Liberty Ships: Union Built To Last

Thu. November 15, 2007

libertyship.jpg

Known as the “cargo-carrying key to the allied victory,” Liberty ships carried two-thirds of all supplies leaving U.S. shores during World War II. The 441-foot freighters were a common sight and a frequent target from the North Atlantic to the South Pacific. Before the war ended in 1945, more than 200 Liberty ships were sunk by enemy planes, ships, submarines and shore batteries. Nearly 7,000 American Merchant Seamen, all volunteers, lost their lives in addition to 1,801 Naval Armed Guard gunners who manned the ship’s slender defensive armaments.

Of the 2,710 Liberty ships built at 18 shipyards between 1941 and 1945,only the SS John W. Brown and the SS Jeremiah O’Brien remain operational today. Moored in Baltimore Harbor where it was launched on Labor Day, 1942, the John W. Brown holds added significance for union members. It bears the name of labor leader John W. Brown, who helped organize Local 4 of the Industrial Union of Marine and Shipbuilding Workers of America (IUMSWA) at Bath Iron Works in Bath, ME.

As a union organizer at the turn of the century,Brown personally witnessed many of labor’s early struggles,including the infamous 1914 massacre of striking coal miners in Ludlow, CO. The IUMSWA went on to merge with the IAM in 1988. History Comes Alive “Standing on the rail of the John W. Brown today and feeling its massive steam engine come to life is to have a taste of what so many servicemen and women felt as they embarked for distant and dangerous shores,” said Eastern Territory General Vice President Lynn D. Tucker, Jr., who presented Project Liberty Ship with a $5,000 donation on behalf of the IAM. Project Liberty Ship (www.liberty-ship.com) is a non-profit organization dedicated to preserving the SS John W. Brown as a memorial to the men and women who built, sailed and defended the Liberty fleet.

Each year, hundreds of veterans, students and families sign up for one of several educational voyages the historic vessel makes on the Chesapeake Bay. This year, the Brown also steamed north to Portland, ME to take part in ceremonies honoring New England’s union shipbuilders who built 244 of the legendary Liberty ships between 1941 and 1945.

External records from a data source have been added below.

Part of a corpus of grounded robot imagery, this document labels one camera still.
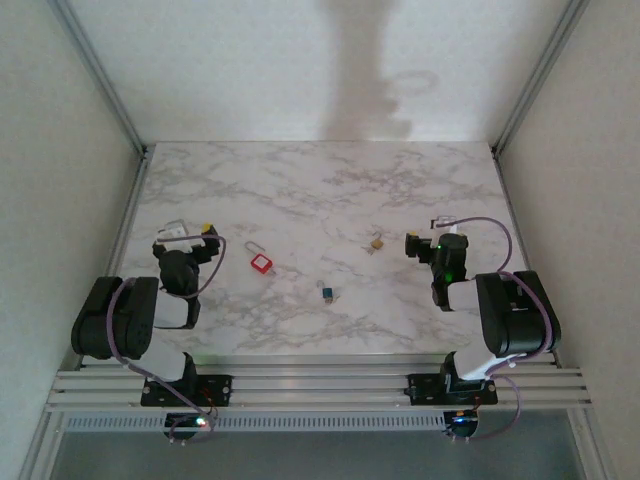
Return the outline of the red padlock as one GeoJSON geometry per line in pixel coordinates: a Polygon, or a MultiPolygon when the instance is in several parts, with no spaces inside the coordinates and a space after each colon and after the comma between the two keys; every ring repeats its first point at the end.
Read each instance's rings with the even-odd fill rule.
{"type": "Polygon", "coordinates": [[[266,250],[254,241],[246,241],[245,249],[252,254],[251,267],[261,274],[267,274],[273,267],[273,261],[266,256],[266,250]]]}

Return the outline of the controller board with LED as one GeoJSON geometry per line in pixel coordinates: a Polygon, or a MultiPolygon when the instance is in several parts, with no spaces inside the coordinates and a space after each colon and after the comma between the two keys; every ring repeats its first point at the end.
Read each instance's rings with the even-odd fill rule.
{"type": "Polygon", "coordinates": [[[460,440],[468,443],[477,431],[479,418],[476,410],[445,411],[443,416],[445,421],[443,433],[452,441],[460,440]]]}
{"type": "Polygon", "coordinates": [[[164,435],[171,444],[186,446],[208,440],[213,426],[208,417],[192,413],[170,413],[166,416],[164,435]]]}

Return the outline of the aluminium table side rail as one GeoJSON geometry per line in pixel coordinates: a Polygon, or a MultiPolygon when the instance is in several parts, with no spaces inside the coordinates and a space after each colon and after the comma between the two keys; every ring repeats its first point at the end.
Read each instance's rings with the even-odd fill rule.
{"type": "MultiPolygon", "coordinates": [[[[506,180],[504,179],[504,175],[503,175],[503,171],[502,171],[502,167],[500,166],[500,163],[498,161],[498,155],[497,153],[494,151],[494,149],[491,149],[491,154],[492,157],[494,159],[494,163],[496,165],[496,170],[497,170],[497,174],[504,192],[504,197],[505,197],[505,201],[507,203],[508,206],[508,210],[509,210],[509,214],[511,217],[511,223],[513,225],[513,229],[514,229],[514,237],[516,238],[517,244],[518,244],[518,251],[520,253],[520,256],[522,257],[523,261],[524,261],[524,265],[526,267],[530,267],[530,262],[529,262],[529,257],[527,255],[526,249],[525,249],[525,244],[521,235],[521,230],[519,228],[518,225],[518,221],[516,218],[516,214],[515,214],[515,210],[513,207],[513,203],[511,201],[511,197],[509,194],[509,190],[506,184],[506,180]]],[[[554,313],[554,310],[551,306],[550,303],[550,299],[546,293],[546,291],[544,290],[541,280],[538,280],[534,285],[531,285],[530,288],[533,290],[533,292],[536,294],[537,298],[540,300],[542,306],[544,307],[545,312],[548,314],[549,316],[549,320],[550,320],[550,330],[551,330],[551,341],[549,343],[549,346],[546,350],[544,350],[544,353],[552,353],[553,355],[555,355],[555,353],[553,352],[555,345],[559,342],[560,338],[561,338],[561,329],[559,327],[559,321],[557,319],[556,314],[554,313]]]]}
{"type": "Polygon", "coordinates": [[[117,273],[150,158],[147,153],[136,171],[107,274],[94,281],[71,330],[71,347],[76,354],[99,361],[113,359],[135,371],[139,369],[135,363],[151,343],[159,281],[155,277],[123,279],[117,273]]]}

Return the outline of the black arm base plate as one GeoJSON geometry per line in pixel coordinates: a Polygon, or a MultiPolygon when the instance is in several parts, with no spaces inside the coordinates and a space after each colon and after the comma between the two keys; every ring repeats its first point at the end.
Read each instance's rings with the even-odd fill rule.
{"type": "Polygon", "coordinates": [[[404,394],[412,406],[496,405],[493,381],[460,380],[452,375],[411,374],[404,394]]]}
{"type": "MultiPolygon", "coordinates": [[[[198,375],[193,380],[170,382],[176,391],[199,407],[227,407],[232,394],[231,375],[198,375]]],[[[186,403],[161,384],[146,380],[141,395],[144,407],[183,407],[186,403]]]]}

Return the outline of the aluminium rail frame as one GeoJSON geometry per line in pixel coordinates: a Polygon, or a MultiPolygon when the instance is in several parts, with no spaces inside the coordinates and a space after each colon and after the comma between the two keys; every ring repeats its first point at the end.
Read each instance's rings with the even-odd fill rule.
{"type": "MultiPolygon", "coordinates": [[[[408,375],[435,373],[438,354],[230,355],[197,359],[201,374],[232,376],[230,409],[257,411],[406,410],[408,375]]],[[[589,408],[586,381],[550,354],[500,372],[497,409],[589,408]]],[[[49,411],[134,411],[144,380],[113,360],[87,359],[77,370],[57,372],[49,411]]]]}

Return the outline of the aluminium frame post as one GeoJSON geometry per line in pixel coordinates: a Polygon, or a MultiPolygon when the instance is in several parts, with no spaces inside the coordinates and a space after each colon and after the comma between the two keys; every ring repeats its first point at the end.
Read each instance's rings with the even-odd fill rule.
{"type": "Polygon", "coordinates": [[[590,2],[591,0],[567,0],[538,60],[532,67],[530,75],[517,97],[514,107],[507,117],[504,127],[491,145],[492,157],[496,163],[500,162],[501,157],[515,138],[590,2]]]}
{"type": "Polygon", "coordinates": [[[27,452],[18,480],[49,480],[65,433],[65,414],[45,411],[27,452]]]}
{"type": "Polygon", "coordinates": [[[96,88],[134,151],[140,158],[144,158],[148,152],[148,146],[141,139],[70,0],[46,0],[46,3],[65,31],[71,45],[77,51],[96,88]]]}
{"type": "Polygon", "coordinates": [[[567,412],[585,480],[618,480],[595,413],[567,412]]]}

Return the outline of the aluminium lower frame post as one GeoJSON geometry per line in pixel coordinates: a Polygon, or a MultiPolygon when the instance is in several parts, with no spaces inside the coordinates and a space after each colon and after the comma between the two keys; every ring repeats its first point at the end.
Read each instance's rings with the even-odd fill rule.
{"type": "Polygon", "coordinates": [[[585,480],[618,480],[595,413],[567,412],[585,480]]]}
{"type": "Polygon", "coordinates": [[[65,414],[45,411],[27,452],[18,480],[49,480],[65,433],[65,414]]]}

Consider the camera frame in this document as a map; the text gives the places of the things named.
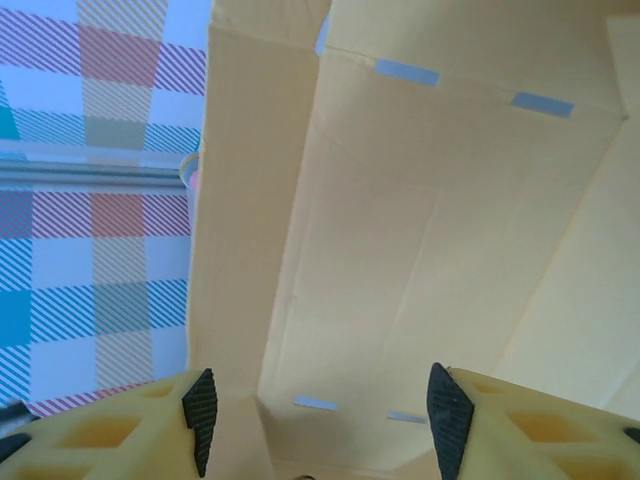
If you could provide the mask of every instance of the black rubber pad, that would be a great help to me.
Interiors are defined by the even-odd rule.
[[[209,450],[213,440],[213,429],[218,417],[218,395],[213,373],[207,368],[196,383],[182,397],[182,407],[187,427],[196,436],[193,452],[200,478],[204,478],[209,461]]]
[[[462,388],[439,363],[431,367],[427,411],[442,480],[455,480],[462,465],[474,407]]]
[[[31,440],[31,435],[16,433],[8,437],[0,438],[0,463],[24,447]]]
[[[624,433],[627,437],[640,445],[640,428],[627,427],[624,429]]]

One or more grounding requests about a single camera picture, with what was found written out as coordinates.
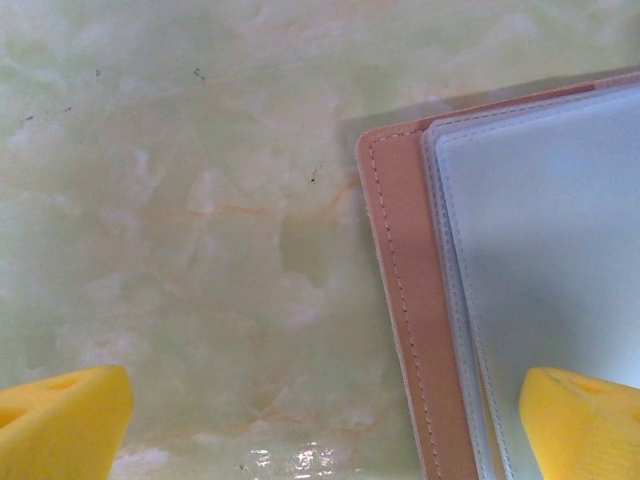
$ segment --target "marble surface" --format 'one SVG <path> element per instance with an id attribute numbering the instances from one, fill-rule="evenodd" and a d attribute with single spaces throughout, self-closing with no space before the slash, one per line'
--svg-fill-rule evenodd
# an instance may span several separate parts
<path id="1" fill-rule="evenodd" d="M 0 387 L 124 364 L 114 480 L 420 478 L 355 141 L 639 32 L 631 0 L 5 0 Z"/>

The speed at which Liberty ships were built remains a testament to the motivation and productivity of American workers. Members of IUMSWA Local 43 at Bethlehem-Fairfield Shipyard in Baltimore completed construction of the Brown in 41 days. The speed record for building a Liberty ship belongs to the men and women who launched the SS Robert G. Peary from a Richmond, CA, shipyard in a remarkable four days, 15.5 hours after her keel was laid. The honor belongs to both men and women shipbuilders. Of the 700,000 U.S. shipbuilders in 1943, thirty percent
were women.

The John W. Brown made 13 wartime voyages across the Atlantic to the Persian Gulf and the Mediterranean Sea and took part in the 1944 invasion of Southern France. After the war, the Brown was loaned to the City of New York, where it served as the nation’s only floating maritime high school from 1946 to 1982 before being acquired in 1988 by the volunteers of Project Liberty Ship who restored it to its original configuration.